# Your objective
Retype, word for word, every line of the records below starting at the one that contains "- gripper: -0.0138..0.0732" and ending at the one that contains "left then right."; include both of those lines and nothing more.

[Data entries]
****************
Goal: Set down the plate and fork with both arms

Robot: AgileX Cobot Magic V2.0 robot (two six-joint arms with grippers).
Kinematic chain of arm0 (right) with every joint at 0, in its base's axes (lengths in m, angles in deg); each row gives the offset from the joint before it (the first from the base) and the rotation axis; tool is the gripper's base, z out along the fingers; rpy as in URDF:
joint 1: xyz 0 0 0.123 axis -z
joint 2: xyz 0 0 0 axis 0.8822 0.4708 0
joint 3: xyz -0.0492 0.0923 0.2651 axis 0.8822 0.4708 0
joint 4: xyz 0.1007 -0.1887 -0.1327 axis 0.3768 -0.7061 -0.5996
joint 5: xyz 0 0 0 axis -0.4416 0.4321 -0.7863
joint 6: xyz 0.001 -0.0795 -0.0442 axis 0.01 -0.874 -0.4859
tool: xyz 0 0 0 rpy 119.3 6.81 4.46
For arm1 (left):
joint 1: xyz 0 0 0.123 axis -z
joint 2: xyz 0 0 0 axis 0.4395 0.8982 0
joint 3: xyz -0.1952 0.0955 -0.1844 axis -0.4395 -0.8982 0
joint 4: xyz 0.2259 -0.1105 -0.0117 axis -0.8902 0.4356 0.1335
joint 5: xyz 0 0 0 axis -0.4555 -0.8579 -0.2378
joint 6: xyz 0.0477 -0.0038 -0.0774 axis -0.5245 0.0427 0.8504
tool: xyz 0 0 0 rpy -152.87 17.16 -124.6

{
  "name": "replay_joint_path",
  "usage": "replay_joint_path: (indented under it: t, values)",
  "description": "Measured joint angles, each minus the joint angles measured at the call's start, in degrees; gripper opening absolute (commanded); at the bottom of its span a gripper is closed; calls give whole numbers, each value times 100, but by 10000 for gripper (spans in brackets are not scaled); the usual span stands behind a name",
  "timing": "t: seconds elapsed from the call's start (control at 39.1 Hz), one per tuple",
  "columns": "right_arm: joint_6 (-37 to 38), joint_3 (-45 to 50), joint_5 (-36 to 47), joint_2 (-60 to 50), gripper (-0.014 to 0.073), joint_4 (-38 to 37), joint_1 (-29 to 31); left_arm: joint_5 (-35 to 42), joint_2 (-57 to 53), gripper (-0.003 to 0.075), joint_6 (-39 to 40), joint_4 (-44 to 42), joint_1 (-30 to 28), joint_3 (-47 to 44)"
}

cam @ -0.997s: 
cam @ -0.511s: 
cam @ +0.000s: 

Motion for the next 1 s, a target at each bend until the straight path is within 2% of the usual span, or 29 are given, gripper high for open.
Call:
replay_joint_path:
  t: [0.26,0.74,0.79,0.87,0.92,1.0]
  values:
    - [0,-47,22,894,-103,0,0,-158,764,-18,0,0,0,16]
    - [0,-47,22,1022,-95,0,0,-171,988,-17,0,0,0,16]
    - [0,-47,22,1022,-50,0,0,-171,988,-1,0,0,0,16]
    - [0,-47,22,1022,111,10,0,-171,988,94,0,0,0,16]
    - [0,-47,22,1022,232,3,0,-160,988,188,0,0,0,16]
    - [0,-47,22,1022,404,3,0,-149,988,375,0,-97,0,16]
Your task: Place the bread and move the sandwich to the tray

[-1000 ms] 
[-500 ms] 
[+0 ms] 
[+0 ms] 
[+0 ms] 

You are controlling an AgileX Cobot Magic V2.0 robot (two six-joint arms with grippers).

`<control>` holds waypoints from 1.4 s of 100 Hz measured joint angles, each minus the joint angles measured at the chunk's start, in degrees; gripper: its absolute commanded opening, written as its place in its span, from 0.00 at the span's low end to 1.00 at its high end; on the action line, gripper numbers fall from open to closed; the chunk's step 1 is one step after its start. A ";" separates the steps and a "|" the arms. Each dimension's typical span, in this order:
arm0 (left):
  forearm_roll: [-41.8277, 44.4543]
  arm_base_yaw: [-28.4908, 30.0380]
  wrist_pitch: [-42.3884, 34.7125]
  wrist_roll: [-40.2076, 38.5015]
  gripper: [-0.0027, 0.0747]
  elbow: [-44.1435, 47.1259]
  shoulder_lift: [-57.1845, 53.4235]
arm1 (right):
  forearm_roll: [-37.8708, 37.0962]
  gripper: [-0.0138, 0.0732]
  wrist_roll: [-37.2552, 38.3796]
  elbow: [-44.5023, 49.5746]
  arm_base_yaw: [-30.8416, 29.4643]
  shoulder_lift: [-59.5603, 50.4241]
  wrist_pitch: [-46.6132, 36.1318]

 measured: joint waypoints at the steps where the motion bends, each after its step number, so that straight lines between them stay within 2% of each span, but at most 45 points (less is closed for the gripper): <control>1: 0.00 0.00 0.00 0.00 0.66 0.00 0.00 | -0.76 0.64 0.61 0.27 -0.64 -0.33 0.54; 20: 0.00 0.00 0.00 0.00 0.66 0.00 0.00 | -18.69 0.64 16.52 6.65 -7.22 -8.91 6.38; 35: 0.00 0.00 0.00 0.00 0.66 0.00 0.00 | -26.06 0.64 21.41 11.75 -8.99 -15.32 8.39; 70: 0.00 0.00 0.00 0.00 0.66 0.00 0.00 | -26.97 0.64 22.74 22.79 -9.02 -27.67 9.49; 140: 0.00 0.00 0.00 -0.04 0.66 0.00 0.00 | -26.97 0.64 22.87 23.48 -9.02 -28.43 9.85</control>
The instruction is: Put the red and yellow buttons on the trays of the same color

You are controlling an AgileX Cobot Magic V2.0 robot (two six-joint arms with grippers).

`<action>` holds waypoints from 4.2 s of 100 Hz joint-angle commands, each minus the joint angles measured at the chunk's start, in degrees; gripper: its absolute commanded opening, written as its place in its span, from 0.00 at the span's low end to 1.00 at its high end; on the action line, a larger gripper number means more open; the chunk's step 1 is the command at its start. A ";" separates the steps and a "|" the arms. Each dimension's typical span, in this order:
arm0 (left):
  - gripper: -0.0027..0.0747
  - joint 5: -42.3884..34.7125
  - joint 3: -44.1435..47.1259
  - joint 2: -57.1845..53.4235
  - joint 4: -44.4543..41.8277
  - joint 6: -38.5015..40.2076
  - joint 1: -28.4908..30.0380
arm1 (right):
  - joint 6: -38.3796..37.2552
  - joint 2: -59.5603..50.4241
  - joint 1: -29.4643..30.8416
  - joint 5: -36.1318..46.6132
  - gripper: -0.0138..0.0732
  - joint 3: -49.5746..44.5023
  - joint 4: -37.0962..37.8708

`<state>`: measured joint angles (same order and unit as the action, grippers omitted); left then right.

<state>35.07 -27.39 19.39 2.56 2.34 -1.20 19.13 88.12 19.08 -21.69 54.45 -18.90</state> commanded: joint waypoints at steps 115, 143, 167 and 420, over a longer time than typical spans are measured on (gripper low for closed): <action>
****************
# Output of the task
  - gripper: -0.0138..0.0732
  - joint 3: -49.5746..44.5023
  - joint 4: -37.0962..37.8708

`<state>`: measured joint angles (same order and unit as the action, grippers omitted); left then right.

No more work is left in this exercise.